[mythtv-users] Many new dvd's not working

jedi jedi at mishnet.org
Sun Jul 11 01:58:15 UTC 2010


On Sat, Jul 10, 2010 at 05:17:57PM +0200, Glenn Sommer wrote:
> 2010/7/10 Brian Wood <beww at beww.org>:
> > On Saturday, July 10, 2010 08:37:48 am Simon Hobson wrote:
> >> Brian J. Murrell wrote:
> >> >  > I
> >> >>
> >> >>  suspect it's some new stupid copy protection scheme that simply makes
> >> >>  life miserable for people legitimately renting or buying movies...
> >> >
> >> >Indeed.  FWUI, they master the DVDs in violation of the DVD standards
> >> >just enough to trip up DVD-ROM drives (and software) but not enough to
> >> >trip up bona fide DVD players.  If my understanding is correct, I'm not
> >> >sure why DVD-ROM drives/software can't just be more like DVD players,
> >> >but TBH, I don't really understand the details.
> >> >
> >> >  > Is there a workaround?
> >> >
> >> >The only workaround I know of (which I am not advocating) is to stop
> >> >renting/buying DVDs and obtain your material elsewhere where it's not
> >> >encumbered by this stupidity.
> >>
> >> Better still, take it back as faulty and demand a refund.
> >>
> >> Is there any "test suite" available that we could run against a disk
> >> to verify it conforms to the rule book for DVDs ? If so, then run
> >> that, and if it's non-compliant I'd also complain to Trading
> >> Standards that the supposed DVDs are not "as described" - a key
> >> requirement in UK consumer law.
> >>
> >> The key thing is that "just not buying them" won't hurt anyone
> >> because the volumes we'd not buy wouldn't even be a rounding error in
> >> the statistics.

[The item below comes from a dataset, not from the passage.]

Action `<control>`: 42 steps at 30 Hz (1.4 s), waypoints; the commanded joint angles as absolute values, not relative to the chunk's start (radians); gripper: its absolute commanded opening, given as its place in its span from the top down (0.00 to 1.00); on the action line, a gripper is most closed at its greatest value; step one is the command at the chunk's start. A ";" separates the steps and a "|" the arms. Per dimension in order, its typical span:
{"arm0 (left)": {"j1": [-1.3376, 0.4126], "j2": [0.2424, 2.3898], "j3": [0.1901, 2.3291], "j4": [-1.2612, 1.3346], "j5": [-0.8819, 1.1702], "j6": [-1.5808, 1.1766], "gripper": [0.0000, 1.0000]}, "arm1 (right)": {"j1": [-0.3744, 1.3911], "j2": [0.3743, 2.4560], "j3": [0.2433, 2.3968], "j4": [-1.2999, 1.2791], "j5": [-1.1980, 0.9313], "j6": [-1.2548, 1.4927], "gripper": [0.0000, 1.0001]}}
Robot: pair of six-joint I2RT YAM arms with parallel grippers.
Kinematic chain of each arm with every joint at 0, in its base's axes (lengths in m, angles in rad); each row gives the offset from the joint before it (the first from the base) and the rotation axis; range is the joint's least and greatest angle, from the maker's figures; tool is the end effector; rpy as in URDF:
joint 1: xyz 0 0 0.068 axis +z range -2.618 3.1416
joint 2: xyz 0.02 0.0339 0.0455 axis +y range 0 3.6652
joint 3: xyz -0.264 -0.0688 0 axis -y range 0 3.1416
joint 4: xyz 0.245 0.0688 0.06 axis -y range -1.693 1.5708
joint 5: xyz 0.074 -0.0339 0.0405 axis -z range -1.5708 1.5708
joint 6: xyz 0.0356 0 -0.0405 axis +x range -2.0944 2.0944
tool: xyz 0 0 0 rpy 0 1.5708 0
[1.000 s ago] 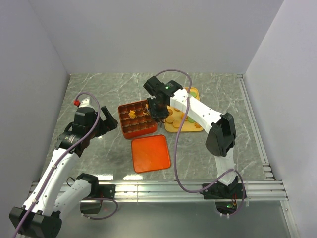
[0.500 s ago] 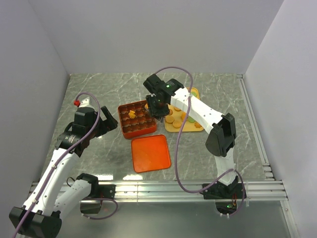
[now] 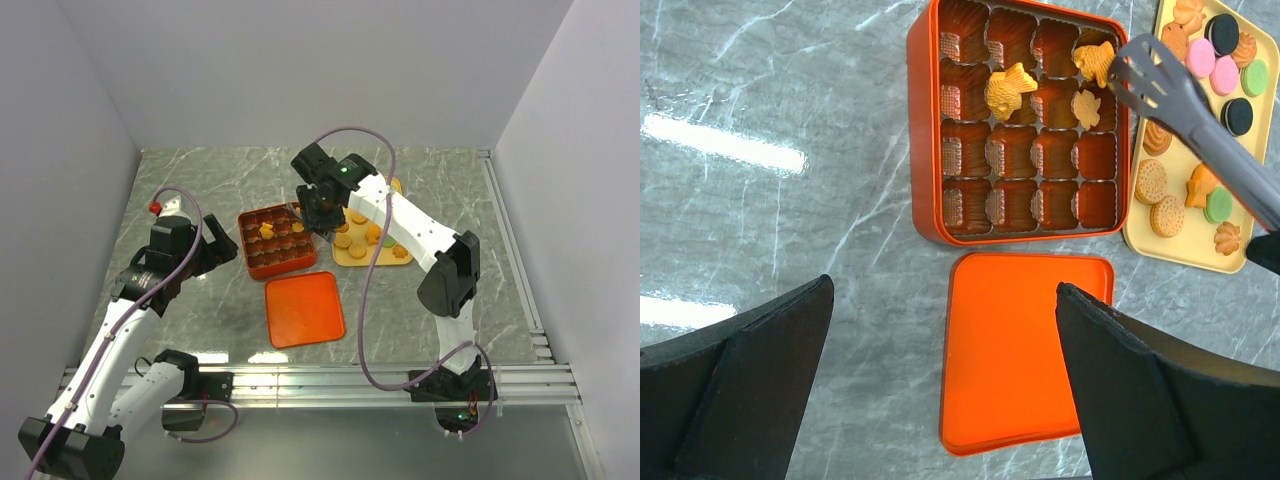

But returns cost the whole chain dear, and if we
> >> could get just one prosecution under consumer protection law for
> >> mislabelled "DVD"s then it would raise the profile of what's going
> >> on. Especially if there was a concerted effort to target one large
> >> chain (such as Walmart in the US) such that they decided it wasn't
> >> profitable to stock the output from one studio - now that would get
> >> the studio's attention.
> >
> > A problem with some of these recent "protection" schemes is that they have significant "collateral damage", many
> > "legitimate" DVD players won't play the new disks. They count on the fact that most people won't figure out what's
> > happening, and perhaps blame their "old" player.
> >
> > If people started to return players to the store, complaining that they won't play certain disks, that might get
> > "Walmart's" attention even more than disk returns.
> >
> > But handling a return on a disk that has a profit margin of pennies is a losing proposition for a retailer, a great "stone
> > in the shoe". Good idea.
> >
> 
> I've seen this issue in several DVDs rented in blockbuster! :(
> The ONLY workaround I've found is to use VLC on a Windows machine...
> For some odd reason, that seems less sensible to the "broken" DVD
> formats... :(

   I've had a couple of disks that were obviously "broken" for copy protection
purposes that I could deal with once I dumped the entire media to disk using
dd. At that point the disk could be sorted out with the normal decss libs.

   There are others that scramble the table of contents. VLC is handy for those.
You can play those disks with VLC and see what the non-bogus title ids are.